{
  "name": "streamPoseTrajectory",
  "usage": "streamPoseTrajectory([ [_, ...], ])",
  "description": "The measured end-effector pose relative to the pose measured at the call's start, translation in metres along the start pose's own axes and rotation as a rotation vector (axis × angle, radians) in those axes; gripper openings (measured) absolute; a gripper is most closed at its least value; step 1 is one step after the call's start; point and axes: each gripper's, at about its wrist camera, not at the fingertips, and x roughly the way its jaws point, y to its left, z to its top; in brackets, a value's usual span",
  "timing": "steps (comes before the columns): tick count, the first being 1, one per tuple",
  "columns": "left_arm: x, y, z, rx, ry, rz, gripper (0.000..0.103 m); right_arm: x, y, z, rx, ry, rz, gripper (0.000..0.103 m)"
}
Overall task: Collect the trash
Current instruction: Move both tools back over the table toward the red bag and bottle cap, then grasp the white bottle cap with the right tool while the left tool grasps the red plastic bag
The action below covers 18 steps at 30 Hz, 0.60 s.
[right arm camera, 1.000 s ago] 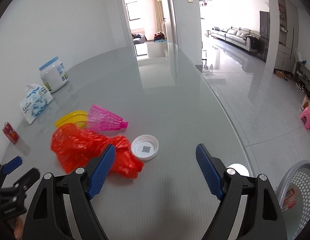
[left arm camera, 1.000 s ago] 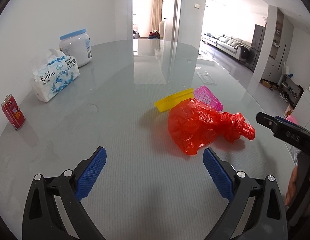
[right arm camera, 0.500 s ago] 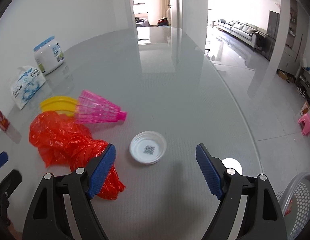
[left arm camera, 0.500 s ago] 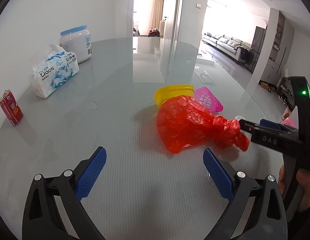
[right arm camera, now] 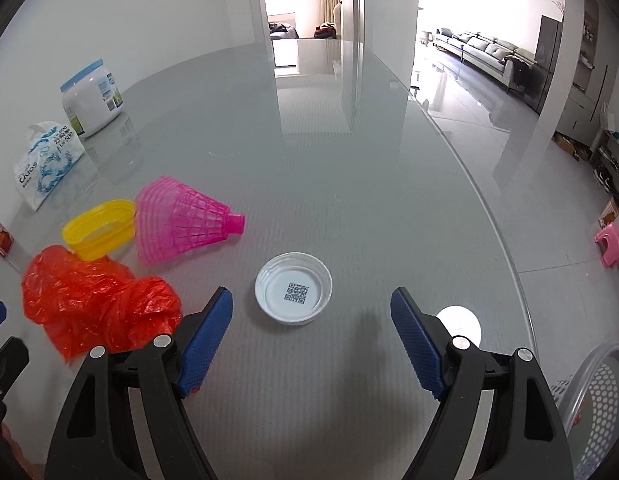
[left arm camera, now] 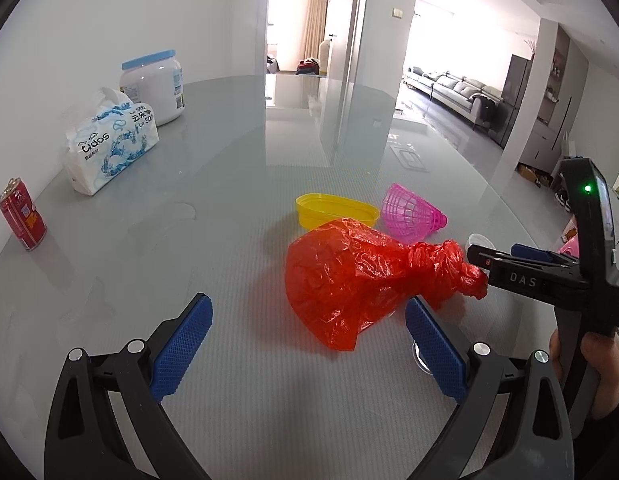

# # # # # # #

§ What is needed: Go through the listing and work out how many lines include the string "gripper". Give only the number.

§ The completed task: 2